Hollywell Music Rooms, Oxford
As I walk through the humble entrance to Britain’s oldest concert hall, a swollen wadge of paper is thrust into my hand. Fat, burdenous programme notes are the norm for ‘experimental’, ‘contemporary’ or ‘modern’ performances and I wonder if Radius’ chosen epithet ‘new’ will mark them out as any different.
Including a selection of works by 20th century masters, newly premiered works and pieces by slightly lesser-known living composers, Radius neither attempt to associate themselves with trendy electronic fusion movements, nor pander to the general concert-going audience by sandwiching Mozart with Modern. However their unabashed and fairly straightforward approach to the ‘new’ does deserve a wider audience outside of enthusiastic music students and fellow composers.

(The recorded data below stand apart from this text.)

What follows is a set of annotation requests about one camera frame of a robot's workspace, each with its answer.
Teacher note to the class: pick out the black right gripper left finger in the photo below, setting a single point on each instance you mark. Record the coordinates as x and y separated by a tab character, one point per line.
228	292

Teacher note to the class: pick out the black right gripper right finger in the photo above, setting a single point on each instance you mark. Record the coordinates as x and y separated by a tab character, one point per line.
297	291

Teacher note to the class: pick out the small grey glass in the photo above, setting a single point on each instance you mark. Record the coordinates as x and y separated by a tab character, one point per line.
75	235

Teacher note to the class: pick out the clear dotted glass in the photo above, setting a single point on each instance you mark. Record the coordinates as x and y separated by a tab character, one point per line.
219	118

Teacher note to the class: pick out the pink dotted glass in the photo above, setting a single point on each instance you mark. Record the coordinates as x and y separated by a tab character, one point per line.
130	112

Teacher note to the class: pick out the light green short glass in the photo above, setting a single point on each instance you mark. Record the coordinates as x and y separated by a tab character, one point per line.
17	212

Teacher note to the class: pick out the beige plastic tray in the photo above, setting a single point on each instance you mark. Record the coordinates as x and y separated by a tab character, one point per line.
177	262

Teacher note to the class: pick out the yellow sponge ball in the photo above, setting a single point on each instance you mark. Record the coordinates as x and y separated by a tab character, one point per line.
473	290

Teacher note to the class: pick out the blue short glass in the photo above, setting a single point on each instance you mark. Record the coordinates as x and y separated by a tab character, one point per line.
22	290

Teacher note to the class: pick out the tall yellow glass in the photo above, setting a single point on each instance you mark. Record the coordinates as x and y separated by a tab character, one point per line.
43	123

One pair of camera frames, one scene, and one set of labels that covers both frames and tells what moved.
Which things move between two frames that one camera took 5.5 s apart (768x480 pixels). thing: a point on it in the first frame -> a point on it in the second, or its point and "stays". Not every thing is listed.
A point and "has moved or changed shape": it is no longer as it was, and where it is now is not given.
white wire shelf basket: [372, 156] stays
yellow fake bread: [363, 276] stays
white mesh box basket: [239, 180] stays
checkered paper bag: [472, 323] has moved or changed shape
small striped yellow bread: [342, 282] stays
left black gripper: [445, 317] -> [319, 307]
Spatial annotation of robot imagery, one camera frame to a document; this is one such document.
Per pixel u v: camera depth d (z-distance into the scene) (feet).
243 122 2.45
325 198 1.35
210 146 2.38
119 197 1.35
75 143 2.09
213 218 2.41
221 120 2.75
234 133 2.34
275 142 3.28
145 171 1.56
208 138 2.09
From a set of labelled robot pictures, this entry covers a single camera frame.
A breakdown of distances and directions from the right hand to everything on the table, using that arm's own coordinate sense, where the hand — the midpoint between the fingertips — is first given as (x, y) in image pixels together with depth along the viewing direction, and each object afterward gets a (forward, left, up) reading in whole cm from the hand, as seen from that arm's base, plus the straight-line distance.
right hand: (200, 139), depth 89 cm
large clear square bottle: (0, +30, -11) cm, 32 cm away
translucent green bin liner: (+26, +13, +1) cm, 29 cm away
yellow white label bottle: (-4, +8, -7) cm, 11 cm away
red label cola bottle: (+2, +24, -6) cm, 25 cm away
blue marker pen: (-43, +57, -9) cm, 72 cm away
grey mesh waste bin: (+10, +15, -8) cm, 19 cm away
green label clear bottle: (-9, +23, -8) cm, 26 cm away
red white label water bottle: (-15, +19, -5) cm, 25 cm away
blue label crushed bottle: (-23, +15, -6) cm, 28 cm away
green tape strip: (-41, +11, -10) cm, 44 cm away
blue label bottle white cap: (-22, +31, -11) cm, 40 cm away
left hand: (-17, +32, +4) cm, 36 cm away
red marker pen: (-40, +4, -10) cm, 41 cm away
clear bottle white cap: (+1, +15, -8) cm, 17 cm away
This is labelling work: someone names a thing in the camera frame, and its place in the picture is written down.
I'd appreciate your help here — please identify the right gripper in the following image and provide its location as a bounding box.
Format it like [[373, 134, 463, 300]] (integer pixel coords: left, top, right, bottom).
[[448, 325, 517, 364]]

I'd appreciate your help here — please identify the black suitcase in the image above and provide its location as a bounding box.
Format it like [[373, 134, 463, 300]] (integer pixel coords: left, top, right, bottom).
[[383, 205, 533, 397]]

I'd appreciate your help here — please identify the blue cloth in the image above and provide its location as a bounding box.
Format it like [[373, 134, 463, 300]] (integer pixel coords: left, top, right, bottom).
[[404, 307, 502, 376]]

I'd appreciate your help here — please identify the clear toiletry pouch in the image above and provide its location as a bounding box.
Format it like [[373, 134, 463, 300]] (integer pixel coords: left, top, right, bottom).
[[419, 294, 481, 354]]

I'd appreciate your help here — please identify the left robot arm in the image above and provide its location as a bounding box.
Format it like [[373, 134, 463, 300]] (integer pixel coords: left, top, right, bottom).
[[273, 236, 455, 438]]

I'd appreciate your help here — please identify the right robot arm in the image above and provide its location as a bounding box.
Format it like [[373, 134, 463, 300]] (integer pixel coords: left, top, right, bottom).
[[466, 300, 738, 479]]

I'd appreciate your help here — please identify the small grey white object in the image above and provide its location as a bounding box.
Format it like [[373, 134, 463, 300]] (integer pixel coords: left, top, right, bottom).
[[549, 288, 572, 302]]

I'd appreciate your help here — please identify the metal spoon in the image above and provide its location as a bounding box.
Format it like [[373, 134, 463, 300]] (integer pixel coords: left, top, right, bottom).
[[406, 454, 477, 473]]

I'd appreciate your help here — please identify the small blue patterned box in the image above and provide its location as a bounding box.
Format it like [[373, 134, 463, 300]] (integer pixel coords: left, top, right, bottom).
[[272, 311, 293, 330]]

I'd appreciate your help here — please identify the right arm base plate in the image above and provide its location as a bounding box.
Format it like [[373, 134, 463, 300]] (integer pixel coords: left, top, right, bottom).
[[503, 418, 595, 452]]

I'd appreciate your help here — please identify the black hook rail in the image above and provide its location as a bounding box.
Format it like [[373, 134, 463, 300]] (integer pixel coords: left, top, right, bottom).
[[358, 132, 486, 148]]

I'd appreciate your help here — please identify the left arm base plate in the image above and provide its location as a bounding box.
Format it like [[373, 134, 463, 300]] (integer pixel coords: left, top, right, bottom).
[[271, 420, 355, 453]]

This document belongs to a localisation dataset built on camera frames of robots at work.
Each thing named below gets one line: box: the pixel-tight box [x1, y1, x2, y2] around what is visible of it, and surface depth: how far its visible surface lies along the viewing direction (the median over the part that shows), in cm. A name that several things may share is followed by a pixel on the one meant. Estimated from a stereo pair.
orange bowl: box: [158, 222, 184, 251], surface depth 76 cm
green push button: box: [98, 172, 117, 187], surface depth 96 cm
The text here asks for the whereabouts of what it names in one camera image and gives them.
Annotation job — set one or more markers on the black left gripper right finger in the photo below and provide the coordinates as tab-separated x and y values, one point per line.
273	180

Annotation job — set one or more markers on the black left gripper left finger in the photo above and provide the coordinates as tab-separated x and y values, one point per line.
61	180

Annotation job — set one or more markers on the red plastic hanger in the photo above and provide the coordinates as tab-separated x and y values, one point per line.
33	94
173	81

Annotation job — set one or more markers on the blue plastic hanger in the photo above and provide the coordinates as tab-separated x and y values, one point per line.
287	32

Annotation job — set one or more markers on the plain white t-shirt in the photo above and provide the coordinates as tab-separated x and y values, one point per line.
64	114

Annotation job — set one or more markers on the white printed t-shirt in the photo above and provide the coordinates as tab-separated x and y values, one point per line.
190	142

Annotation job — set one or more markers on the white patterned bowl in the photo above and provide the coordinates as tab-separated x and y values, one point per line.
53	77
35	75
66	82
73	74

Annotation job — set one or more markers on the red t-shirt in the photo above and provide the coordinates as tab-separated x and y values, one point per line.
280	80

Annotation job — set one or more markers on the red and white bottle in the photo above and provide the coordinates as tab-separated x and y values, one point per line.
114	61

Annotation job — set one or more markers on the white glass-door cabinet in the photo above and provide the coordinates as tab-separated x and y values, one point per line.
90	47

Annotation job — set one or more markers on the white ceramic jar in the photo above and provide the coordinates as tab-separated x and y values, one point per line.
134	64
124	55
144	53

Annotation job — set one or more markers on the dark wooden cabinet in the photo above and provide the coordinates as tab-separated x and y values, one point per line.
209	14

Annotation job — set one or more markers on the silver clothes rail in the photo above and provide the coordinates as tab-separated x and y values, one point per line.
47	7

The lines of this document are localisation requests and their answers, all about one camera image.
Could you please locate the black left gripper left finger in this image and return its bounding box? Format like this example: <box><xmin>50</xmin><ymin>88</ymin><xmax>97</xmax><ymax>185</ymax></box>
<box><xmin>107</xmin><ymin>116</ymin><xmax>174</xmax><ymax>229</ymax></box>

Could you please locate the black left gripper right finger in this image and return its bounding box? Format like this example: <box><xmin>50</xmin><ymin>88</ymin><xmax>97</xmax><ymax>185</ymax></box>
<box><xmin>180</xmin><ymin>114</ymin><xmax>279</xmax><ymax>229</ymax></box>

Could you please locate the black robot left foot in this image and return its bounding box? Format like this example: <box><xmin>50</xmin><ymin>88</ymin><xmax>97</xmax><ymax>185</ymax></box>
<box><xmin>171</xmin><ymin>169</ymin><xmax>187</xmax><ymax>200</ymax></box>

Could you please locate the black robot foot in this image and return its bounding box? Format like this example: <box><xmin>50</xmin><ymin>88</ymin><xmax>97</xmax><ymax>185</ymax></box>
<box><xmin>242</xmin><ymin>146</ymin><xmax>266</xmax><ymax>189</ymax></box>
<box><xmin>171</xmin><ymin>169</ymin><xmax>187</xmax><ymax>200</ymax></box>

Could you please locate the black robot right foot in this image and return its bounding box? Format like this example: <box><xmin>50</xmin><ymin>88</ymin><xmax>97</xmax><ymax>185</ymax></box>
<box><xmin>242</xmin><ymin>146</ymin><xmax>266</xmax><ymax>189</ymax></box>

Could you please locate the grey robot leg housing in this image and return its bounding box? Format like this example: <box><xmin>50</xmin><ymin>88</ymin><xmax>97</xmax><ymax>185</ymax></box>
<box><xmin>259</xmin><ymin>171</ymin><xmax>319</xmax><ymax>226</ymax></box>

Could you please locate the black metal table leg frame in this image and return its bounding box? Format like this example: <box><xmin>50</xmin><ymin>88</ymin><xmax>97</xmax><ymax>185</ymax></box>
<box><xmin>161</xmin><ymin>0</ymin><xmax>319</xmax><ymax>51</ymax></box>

Concluding the first half of the concert, Anthony Gilbert’s ‘Moonfaring’ draws the audience into the tribal rites of spiritual evocation at one level removed; for this is the evocation of an evocation - a musical translation from Aboriginal to European classical instruments and ears. Cellist Oliver Coates manages the controlled carelessness required to emulate the didgeridoo with great precision, and his bowing, both percussive and athletic, displays wonderful dexterity and flexibility. Gilbert’s aim to go beyond merely borrowing or referring to the musical gestures and expressions of another culture, and to actually re-represent them in ‘Western’ terms is really quite a challenge, but such issues are absorbed into what is overwhelmingly an experience for the senses.
In ‘Five’, in which the composer John Cage believed he had achieved his re-definition of harmony as ‘sounds noticed at the same time’, we were offered a perception-focused explanation to the almost lonely experience of this music, which ultimately evades programme notes. In many of these works, the intelligence of the composer is not in representing ideas which might as well remain as programme notes, but in manipulating actions and sounds into captured sensations. Radius director Tim Benjamin’s ‘Five Bagatelles’ followed Cage perfectly as a game for our memory, imagination and aural perception, which we inevitably lost in the twisted subversions and amusements of a piece that continually eluded expectation.
Including BBC ‘Young Musician of the Year’ winner, percussionist Adrian Spillet, Radius is the sum of a remarkable group of parts and they demand to be listened to and engaged with as more than an accompaniment to the weighty programme notes. Although you have to be looking to find something in this music, you don’t necessarily have to be told exactly how and where to look.